#### Task directions:
Return a copy of every line in the data below that contains "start".
/---
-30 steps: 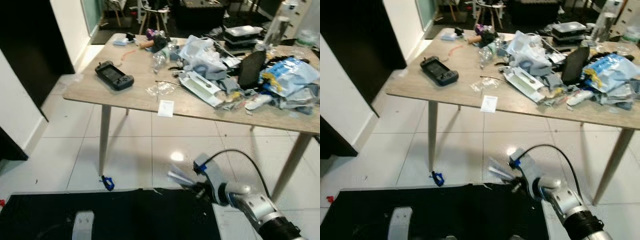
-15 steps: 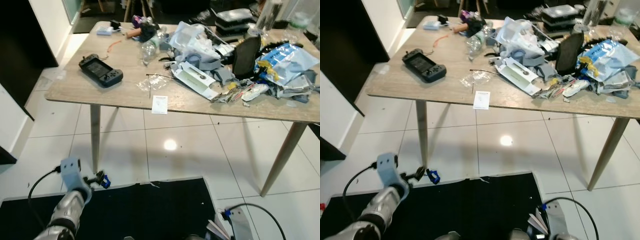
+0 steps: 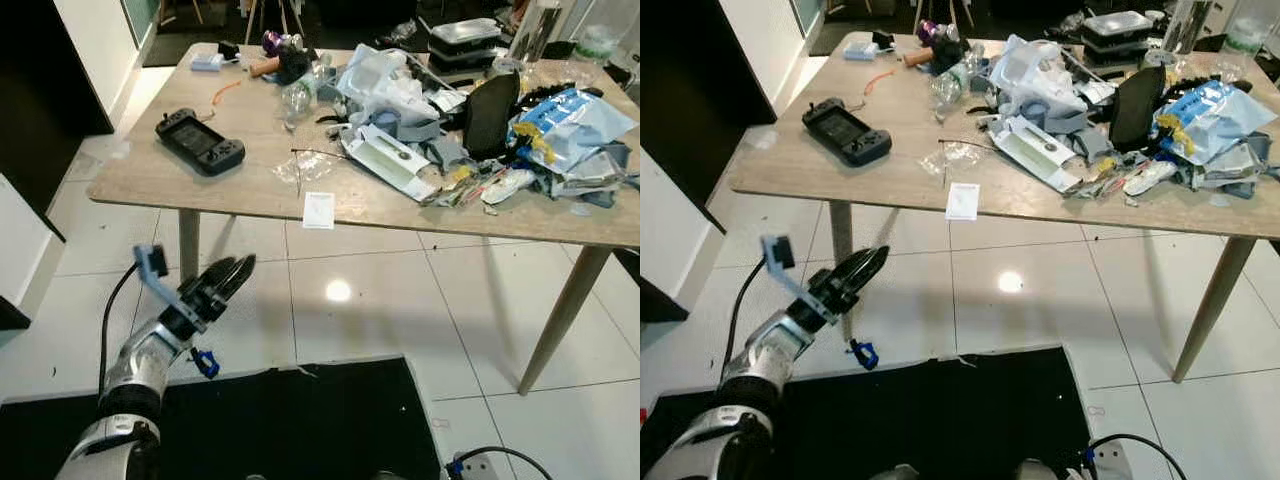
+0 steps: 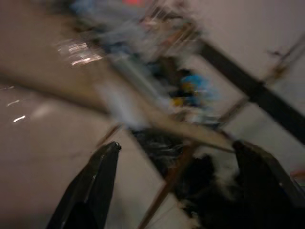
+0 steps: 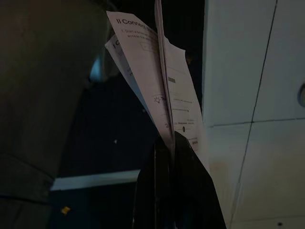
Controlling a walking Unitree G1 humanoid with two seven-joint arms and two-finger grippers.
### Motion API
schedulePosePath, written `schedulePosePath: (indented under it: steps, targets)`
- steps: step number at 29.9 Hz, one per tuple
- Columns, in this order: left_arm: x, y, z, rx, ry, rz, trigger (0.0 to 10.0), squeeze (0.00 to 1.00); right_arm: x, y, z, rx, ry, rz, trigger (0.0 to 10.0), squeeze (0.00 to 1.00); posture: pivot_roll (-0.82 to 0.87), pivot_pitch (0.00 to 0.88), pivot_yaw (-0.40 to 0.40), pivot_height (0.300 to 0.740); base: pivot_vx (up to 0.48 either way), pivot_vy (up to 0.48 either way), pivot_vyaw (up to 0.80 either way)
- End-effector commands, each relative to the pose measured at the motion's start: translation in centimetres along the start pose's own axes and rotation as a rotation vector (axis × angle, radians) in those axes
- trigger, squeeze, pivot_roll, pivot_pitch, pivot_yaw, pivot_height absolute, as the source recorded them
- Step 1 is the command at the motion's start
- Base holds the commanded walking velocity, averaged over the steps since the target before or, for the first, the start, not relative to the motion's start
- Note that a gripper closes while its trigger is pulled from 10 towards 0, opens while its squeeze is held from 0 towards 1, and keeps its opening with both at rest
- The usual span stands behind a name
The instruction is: Picking trash to rubbish bin
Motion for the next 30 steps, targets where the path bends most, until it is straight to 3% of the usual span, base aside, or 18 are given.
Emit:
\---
#### Solution to the problem:
- End-effector commands, each relative to the pose measured at the motion's start: translation in centimetres along the start pose's own axes and rotation as a rotation vector (axis × angle, radians) in those axes
- Step 1 is the command at the motion's start
- Base holds the commanded walking velocity, averaged over the steps since the target before or, for the first, the start, not relative to the motion's start

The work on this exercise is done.